The case of Heaton v. Edwards, 90 Mich. 500 (51 N. W. 544), is referred to by appellant’s counsel, and the general proposition is there laid down that, when the owner of real estate has placed it in the hands of an agency for sale, he cannot, with knowledge that the agents are negotiating with a proposed purchaser, cancel the authority, effect the sale himself, and avoid the payment of their commission. But in the case now before us the very contract provided for the right of cancellation, and this clearly distinguishes the present situation from the one in the Heaton Case. See Beadle v. Improvement Co., 140 Mich. 199 (103 N. W. 554, 6 Am. & Eng. Ann. Cas. 53); Horton v. Immen, 145 Mich. 438 (108 N. W. 746 ); Decker v. Klingman, 149 Mich. 96 (112 N. W. 727); Blakeslee v. Peabody, 180 Mich. 408 (147 N. W. 570).

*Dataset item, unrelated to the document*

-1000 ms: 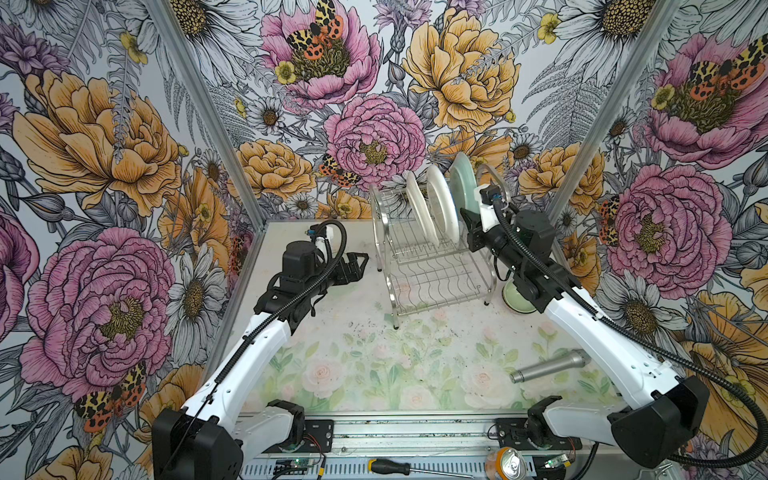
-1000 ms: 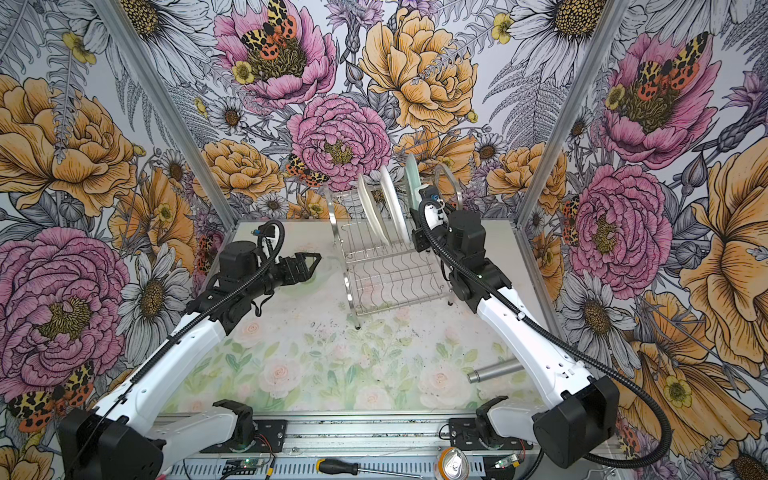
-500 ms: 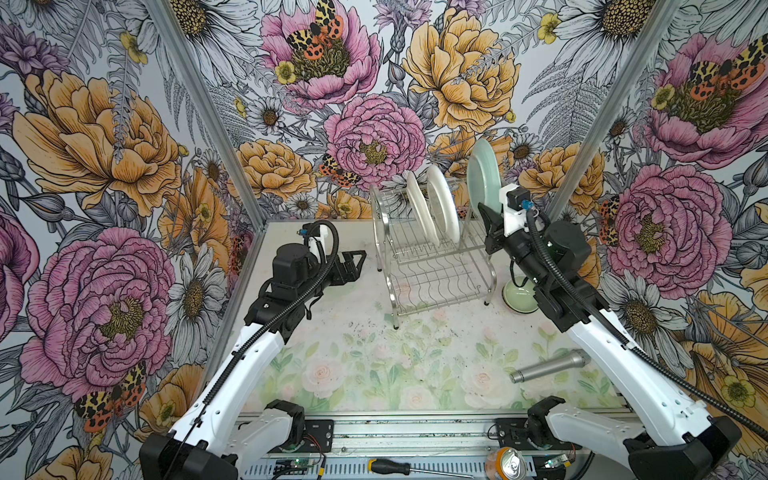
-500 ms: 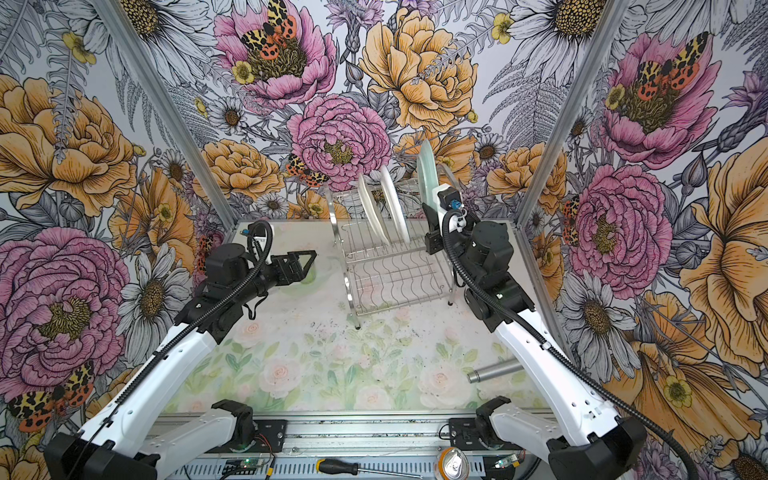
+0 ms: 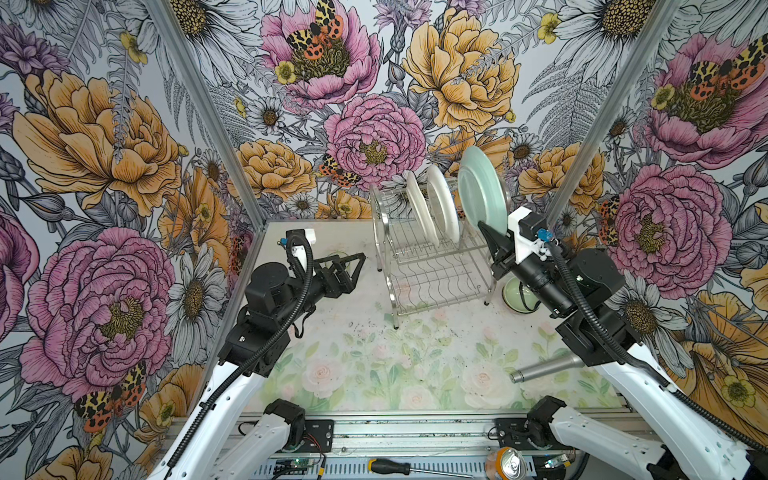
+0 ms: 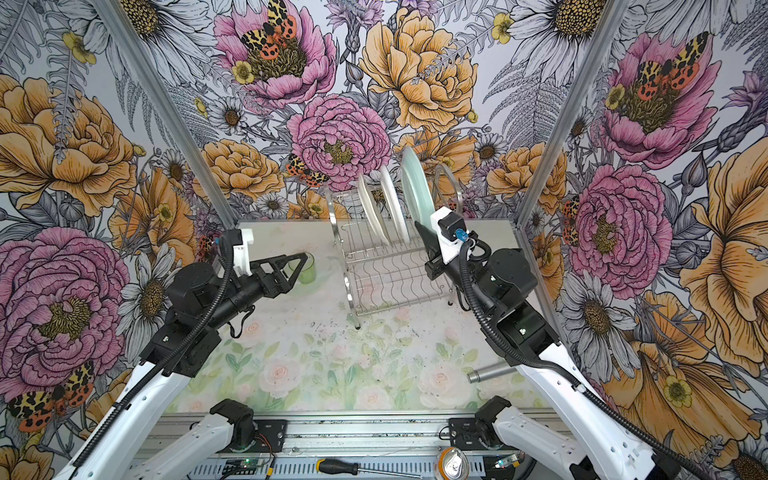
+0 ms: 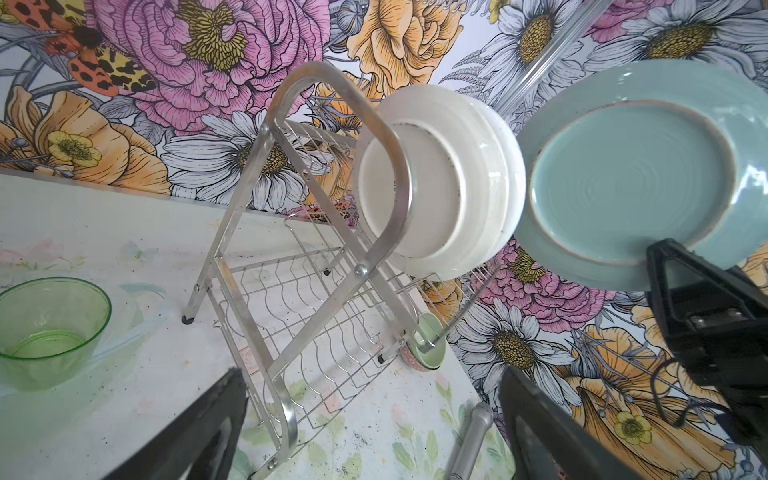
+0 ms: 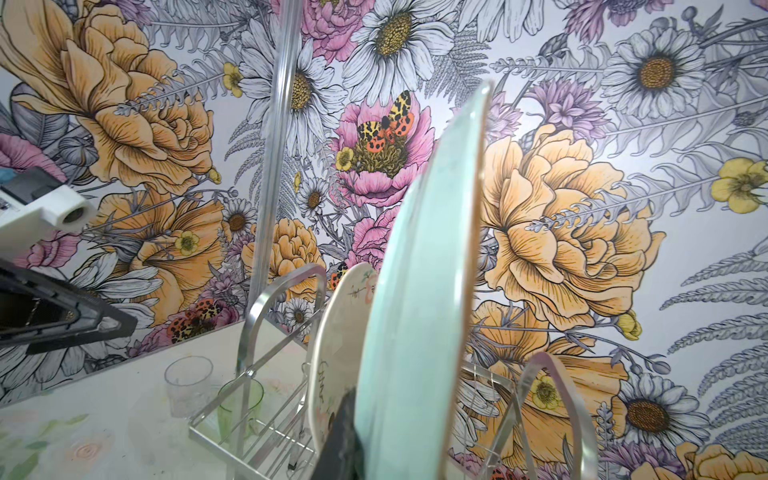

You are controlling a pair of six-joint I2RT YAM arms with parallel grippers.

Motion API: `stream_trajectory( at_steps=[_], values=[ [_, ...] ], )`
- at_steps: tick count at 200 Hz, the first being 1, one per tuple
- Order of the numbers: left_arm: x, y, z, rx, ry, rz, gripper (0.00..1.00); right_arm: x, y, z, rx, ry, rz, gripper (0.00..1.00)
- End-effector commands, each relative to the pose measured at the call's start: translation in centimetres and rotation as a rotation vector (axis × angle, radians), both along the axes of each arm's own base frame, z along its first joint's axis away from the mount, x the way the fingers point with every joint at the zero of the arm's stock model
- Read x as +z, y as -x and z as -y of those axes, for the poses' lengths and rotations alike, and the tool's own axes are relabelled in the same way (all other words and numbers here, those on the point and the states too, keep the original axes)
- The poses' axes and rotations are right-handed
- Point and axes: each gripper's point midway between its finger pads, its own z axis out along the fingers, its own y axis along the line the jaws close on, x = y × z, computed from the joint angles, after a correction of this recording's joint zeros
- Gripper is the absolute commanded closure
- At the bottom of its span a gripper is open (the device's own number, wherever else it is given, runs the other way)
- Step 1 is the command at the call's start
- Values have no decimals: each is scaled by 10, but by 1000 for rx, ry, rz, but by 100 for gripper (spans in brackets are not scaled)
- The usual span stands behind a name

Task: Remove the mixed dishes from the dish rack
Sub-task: 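Lift the pale green plate out of the rack toward the left gripper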

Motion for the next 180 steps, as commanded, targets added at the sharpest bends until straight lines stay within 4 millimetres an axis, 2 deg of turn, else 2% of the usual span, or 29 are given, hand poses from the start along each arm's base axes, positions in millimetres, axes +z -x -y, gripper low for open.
stream_trajectory(
  at_steps=[1,28,59,100,140,180],
  values=[
    [22,21,3,-47,70,20,4,37,21,-1,-37,15,163,100],
    [38,37,4,-84,113,40,4,32,34,-34,-54,142,214,100],
    [58,53,3,-116,148,79,4,19,37,-65,-102,285,241,100],
    [64,61,-2,-109,150,96,4,14,45,-79,-113,329,265,100],
    [78,75,-8,-117,179,131,3,-3,50,-99,-126,426,300,100],
    [87,83,-10,-124,191,149,2,-10,48,-115,-226,524,377,100]
  ],
)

Error is alleged because of the court permitting the introduction of a copy of the letter of cancellation which was offered in evidence. The contract does not provide how the notice of termination shall be given, but Mr. Silcox testified that he mailed the noticé to the plaintiff on the same day and date that it was written, and that it was never returned. Counsel claim that the original should first have been accounted for, and a notice given to the plaintiff to produce the original before secondary evidence is admissible; • but it seems to be well established that no notice is necessary, where the paper to be produced is itself a notice. See 2 Jones, Commentaries on Evidence, p. 296; 1 Greenleaf on Evidence (16th Ed.), § 563c; 17 Cyc. p. 559. It also appears that the plaintiff’s stenographer testified that all mail for the company came into her hands for filing, that she had made an examination of the files of the office and was unable to find the original, *64and that she had never received the notice. The plaintiff’s manager testified that he also searched the files of the office and was unable to find the original of the notice. Under these circumstances, there was no error in receiving secondary evidence of the contents of the letter.

The disputed questions of fact were submitted to the •jury with proper instructions, and, being of the opinion that the appellant’s assignments of error are without merit, the judgment is affirmed.

Stone, C. J., and Ostrander, Bird, Moore, Steere, and Brooke, JJ., concurred. Person J., did not sit.